森本貴幸「今日は相手に潰される場面がすごく多かったし、チャンスもなかったので。でも、最後にチャンスは来ると思っていてプレーしていたので、ああいう場面(ゴールシーン)を作れたし、気持ちを込めてシュートを打ちました。それが決まって勝点3につながって本当によかったと思います。前半にヘディングシュートを打つ場面があったんですけど、ああいう場面も決められるようにしたいです。」(J's GOAL)
トラップから反転、そして豪快なシュートまで、まさにパーフェクトなゴールでしたね。
谷澤のドリブルからのシュートも素晴らしいものだったはずなのですが、それが霞んでしまうくらいのゴールシーンだったと思います。
どちらの得点も、それぞれの個人技が出たゴールでした。
ただ、谷澤のゴールは本人も「自信を持っている形だった」といっていますが、逆に森本のシュートはスペシャルすぎて、今後もあれを期待していいのかどうか悩ましいところがありますね。
これでリーグ戦において3試合連続ゴールですから、本人の状態は確実に良くなっていると思います。
とはいえ、欲を言えば本人も言っているように前半のヘディングでのシュートシーンなど、よりイージーな場面でのゴールも期待したいところではないかと思います。
ああいった場面で決められるかどうかで、コンスタントにゴール数を伸ばせるかどうかが変わってくるのでしょうし。
また、この試合では、なかなかゴール前中央で起点になりきれなかった印象もあります。
あの一発で全てを帳消しにしたとも言えるようなインパクトでしたけど、それ以外のプレーは決して良いとは言えなかったように思います。

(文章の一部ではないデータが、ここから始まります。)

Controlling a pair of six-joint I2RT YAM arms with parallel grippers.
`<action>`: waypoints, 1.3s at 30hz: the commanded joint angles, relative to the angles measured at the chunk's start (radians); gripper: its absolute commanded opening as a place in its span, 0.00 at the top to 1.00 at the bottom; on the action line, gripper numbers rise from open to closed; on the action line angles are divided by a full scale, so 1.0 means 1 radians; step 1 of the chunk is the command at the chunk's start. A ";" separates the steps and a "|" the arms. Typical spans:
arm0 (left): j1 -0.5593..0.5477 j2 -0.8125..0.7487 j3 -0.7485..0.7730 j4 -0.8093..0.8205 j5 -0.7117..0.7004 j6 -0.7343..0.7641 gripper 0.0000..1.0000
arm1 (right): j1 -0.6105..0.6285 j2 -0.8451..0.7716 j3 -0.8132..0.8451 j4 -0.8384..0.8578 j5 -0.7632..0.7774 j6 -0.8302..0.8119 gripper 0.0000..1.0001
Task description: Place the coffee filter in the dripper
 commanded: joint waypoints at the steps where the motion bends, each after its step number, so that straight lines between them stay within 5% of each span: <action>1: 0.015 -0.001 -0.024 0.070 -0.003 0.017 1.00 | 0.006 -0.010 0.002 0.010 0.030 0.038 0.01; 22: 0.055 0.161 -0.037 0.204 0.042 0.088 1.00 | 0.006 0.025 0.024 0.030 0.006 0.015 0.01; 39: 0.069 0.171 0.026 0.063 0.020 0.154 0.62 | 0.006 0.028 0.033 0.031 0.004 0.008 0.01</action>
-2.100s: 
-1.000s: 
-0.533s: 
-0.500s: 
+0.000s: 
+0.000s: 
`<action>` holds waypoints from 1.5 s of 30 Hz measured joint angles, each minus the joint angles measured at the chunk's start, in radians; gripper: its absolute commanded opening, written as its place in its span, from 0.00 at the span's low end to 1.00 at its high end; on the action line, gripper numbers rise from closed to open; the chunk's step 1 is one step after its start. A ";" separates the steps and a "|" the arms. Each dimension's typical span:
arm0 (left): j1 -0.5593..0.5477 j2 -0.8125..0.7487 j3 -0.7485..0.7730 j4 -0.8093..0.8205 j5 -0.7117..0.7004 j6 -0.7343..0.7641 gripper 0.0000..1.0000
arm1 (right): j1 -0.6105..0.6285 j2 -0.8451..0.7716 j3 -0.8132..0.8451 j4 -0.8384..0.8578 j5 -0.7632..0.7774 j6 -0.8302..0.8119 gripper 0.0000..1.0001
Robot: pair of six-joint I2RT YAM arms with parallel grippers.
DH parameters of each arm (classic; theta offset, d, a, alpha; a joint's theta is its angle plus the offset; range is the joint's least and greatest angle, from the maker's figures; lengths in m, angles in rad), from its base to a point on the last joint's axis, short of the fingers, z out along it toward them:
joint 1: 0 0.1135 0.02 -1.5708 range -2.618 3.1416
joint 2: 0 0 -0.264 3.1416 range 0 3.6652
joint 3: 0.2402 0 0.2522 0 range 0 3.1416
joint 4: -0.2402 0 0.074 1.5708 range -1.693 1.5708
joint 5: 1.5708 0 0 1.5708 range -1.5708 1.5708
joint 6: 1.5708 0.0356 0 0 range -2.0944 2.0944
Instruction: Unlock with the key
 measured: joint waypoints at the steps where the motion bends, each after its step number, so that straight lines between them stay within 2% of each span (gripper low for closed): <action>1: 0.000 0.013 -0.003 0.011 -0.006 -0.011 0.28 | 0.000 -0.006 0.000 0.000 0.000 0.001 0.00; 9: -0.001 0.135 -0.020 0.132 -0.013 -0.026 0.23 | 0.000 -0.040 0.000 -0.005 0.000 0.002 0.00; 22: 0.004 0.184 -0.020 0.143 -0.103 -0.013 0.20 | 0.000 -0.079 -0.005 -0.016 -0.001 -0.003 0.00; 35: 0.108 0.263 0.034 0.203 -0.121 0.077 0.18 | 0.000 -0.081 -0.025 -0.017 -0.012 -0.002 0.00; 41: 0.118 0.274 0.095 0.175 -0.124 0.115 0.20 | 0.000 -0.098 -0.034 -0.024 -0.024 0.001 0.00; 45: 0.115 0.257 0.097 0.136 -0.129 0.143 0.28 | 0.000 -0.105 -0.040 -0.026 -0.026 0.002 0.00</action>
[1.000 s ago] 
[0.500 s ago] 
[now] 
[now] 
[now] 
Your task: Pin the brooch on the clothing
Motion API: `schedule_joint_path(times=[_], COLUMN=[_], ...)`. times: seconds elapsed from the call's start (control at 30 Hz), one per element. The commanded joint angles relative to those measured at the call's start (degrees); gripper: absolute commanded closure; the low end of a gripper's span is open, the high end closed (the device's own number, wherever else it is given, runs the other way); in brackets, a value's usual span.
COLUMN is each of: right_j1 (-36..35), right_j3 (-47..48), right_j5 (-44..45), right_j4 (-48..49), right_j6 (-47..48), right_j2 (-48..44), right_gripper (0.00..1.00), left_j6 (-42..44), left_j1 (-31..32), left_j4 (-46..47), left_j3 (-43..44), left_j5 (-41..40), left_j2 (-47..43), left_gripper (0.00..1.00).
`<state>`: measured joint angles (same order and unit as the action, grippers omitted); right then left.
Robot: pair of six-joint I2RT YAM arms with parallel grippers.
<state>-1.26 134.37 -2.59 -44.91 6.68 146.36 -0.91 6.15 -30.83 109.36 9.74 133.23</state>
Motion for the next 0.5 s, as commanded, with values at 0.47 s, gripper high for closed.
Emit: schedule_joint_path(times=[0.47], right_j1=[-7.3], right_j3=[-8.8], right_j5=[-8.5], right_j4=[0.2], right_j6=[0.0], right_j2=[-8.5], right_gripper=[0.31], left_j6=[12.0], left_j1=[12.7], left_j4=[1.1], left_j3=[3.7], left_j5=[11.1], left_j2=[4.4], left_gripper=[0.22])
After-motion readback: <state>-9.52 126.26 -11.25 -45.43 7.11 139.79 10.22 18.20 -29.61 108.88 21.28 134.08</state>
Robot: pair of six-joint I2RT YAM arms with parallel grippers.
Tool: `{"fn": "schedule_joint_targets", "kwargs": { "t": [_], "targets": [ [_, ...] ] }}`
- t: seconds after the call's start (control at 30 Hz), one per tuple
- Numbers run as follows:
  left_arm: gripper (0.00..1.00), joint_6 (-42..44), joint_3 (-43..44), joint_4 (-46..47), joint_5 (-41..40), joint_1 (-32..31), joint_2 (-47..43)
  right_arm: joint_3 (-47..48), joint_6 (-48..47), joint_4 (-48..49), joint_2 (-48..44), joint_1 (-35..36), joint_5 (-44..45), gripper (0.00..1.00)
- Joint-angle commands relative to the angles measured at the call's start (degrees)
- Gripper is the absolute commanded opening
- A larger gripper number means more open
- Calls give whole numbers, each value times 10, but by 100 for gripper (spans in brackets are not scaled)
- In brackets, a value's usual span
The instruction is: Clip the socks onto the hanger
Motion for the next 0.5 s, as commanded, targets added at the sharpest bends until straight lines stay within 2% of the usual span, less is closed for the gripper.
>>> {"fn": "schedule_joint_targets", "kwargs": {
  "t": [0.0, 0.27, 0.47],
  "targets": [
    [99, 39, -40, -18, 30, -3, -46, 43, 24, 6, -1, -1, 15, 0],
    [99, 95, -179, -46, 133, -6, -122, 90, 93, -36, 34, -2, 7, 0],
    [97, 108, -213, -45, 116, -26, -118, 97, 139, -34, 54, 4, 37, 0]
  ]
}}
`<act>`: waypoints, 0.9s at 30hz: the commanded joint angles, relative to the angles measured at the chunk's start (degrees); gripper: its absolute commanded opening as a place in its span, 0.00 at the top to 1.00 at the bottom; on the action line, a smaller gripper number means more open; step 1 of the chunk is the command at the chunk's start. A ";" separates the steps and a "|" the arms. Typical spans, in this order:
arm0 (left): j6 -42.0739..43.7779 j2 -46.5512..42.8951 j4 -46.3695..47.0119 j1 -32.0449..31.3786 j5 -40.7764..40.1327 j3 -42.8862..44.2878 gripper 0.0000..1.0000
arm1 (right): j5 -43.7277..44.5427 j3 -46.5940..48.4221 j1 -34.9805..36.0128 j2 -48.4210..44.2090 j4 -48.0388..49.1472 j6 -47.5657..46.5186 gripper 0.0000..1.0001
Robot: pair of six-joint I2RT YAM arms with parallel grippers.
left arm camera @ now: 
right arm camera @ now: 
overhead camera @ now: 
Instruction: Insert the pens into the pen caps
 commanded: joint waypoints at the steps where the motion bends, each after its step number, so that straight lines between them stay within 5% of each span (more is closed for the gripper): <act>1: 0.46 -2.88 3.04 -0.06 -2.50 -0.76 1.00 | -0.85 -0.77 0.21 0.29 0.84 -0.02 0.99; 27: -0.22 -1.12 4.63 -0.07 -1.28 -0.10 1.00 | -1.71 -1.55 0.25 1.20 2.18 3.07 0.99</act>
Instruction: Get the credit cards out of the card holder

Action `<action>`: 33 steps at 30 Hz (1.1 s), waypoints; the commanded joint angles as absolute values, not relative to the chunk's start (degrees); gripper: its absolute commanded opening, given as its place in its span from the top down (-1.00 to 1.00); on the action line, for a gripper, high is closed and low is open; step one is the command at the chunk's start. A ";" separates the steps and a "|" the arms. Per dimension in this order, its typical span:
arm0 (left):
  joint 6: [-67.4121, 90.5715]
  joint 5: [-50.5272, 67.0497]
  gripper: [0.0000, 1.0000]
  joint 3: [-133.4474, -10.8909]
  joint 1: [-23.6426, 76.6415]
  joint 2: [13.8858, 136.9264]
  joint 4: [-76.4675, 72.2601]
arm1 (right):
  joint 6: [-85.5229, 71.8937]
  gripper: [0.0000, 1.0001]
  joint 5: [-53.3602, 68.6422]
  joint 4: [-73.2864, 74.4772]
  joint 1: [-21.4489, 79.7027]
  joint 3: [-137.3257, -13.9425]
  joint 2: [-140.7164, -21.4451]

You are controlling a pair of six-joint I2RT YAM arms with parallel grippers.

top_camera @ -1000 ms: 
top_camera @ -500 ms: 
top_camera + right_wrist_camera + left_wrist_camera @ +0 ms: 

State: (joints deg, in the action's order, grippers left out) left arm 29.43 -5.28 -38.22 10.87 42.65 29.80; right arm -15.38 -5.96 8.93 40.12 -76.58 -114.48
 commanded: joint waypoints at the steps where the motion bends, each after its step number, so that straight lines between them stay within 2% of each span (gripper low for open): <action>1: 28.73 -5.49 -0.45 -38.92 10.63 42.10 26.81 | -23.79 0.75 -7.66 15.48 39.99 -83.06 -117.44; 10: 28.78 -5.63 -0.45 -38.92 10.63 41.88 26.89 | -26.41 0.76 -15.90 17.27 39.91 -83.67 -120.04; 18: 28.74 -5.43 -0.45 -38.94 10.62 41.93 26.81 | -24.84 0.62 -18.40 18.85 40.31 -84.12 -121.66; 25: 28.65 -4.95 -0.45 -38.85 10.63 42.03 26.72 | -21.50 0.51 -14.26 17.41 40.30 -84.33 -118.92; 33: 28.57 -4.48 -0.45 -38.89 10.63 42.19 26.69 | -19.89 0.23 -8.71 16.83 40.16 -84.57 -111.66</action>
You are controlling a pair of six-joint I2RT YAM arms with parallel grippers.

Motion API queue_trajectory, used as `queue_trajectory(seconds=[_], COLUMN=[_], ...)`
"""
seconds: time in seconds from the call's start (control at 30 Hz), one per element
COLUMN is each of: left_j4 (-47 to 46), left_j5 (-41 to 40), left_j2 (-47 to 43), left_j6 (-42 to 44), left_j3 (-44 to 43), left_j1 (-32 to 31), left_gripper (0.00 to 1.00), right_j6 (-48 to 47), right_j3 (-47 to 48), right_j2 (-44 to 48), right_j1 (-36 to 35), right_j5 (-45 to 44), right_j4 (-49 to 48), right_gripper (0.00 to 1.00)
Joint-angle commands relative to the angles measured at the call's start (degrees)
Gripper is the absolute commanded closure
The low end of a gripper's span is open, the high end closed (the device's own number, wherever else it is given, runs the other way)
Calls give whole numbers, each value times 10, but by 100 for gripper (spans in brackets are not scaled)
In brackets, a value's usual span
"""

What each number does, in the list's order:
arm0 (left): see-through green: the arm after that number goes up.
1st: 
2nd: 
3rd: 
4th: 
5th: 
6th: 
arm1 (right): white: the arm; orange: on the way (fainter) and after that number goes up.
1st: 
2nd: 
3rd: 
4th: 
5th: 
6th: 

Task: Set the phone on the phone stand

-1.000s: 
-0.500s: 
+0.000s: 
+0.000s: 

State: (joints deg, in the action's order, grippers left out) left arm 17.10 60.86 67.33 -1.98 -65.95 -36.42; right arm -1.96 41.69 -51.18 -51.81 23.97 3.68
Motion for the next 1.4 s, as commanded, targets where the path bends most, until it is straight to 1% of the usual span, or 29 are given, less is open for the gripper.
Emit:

もちろん本人が言うとおり「チャンスがなかった」というのが大きく、チーム全体で良い攻撃を作れなかったことも大きいのでしょう。
しかし、得点シーンと前半のヘディングでの場面以外では相手がかなり警戒してきた結果、マークも厳しく裏も取れず試合から消されていた印象もあります。
そういった状況でもうまく変化を付けられるか、自分が前を向けなくても周りを活かす動きが出来るかどうかなどが、今後は求められてくるのかもしれません。
特に周りを活かすプレーというのは、森本の将来を考えてももっとできるようになっていかなければいけないように思います。
来年は新しい外国人FWを補強…なんて話が合っても、決して驚かないですし。
少し意外だったのは、中盤から森本にパスを出した健太郎がこのように話していること。
佐藤健太郎「あの展開で点を取りにいかないといけなかったんですけど、冷静に森本が空いたのが見えたので速いパスを遠いほうの足につければ前を向けるかなと思って出したらうまくいきました。」
確かにこのシーンで対面した土岐田は、森本の下がっていく動きへの対応が一歩遅れがちでした。
そして、森本がうまくトラップして左足一本で反転して相手を交わすことになるわけですが、そこまで予測できていたというのなら健太郎もすごいですね。
パス自体はシンプルなものだったと思いますが、同点ゴールを決められた直後の状況でそこまで考えられていたのは、冷静な健太郎だからこそだったのかもしれません。
森本に関しては、福岡戦でもワントラップで相手をかわしてシュートまで持ち込んでいます。
トラップで交わしてのシュートというのを、1つの武器として確固たるものにできるかどうか。
今までもトラップは良かったもののその後のシュートは外れることが多かったですから、最終的に求められるのはやはりシュートの決定率なのだろうと思います。
今後の相手チームからはワントラップで交わされないように、間合いを取って対処してくる可能性も考えられるでしょうから、そういった状況でも得点を奪えるかどうかが重要ですね。
森本が調子を上げてきたのは嬉しいことですが、一方でケンペスは試合から遠ざかっていることもあってか、天皇杯C大阪でも大分戦途中出場からも調子は悪いように思います。
どちらも好調ならば森本の活躍はそのままプラスではありますが、ケンペスの状態がこのまま上がってこないとなると、2人が入れ替わっただけになってしまいます。
それを考えると、森本にはさらに頑張ってもらわないと、プラス面が大きくなくなってしまう。
確かにケンペスは守備面やポストプレーなどにおいての課題も多く、好不調の波も激しかったわけですが、それでも昨年はJ2得点王だったわけで。
森本には更にその上を期待したいということになると思います。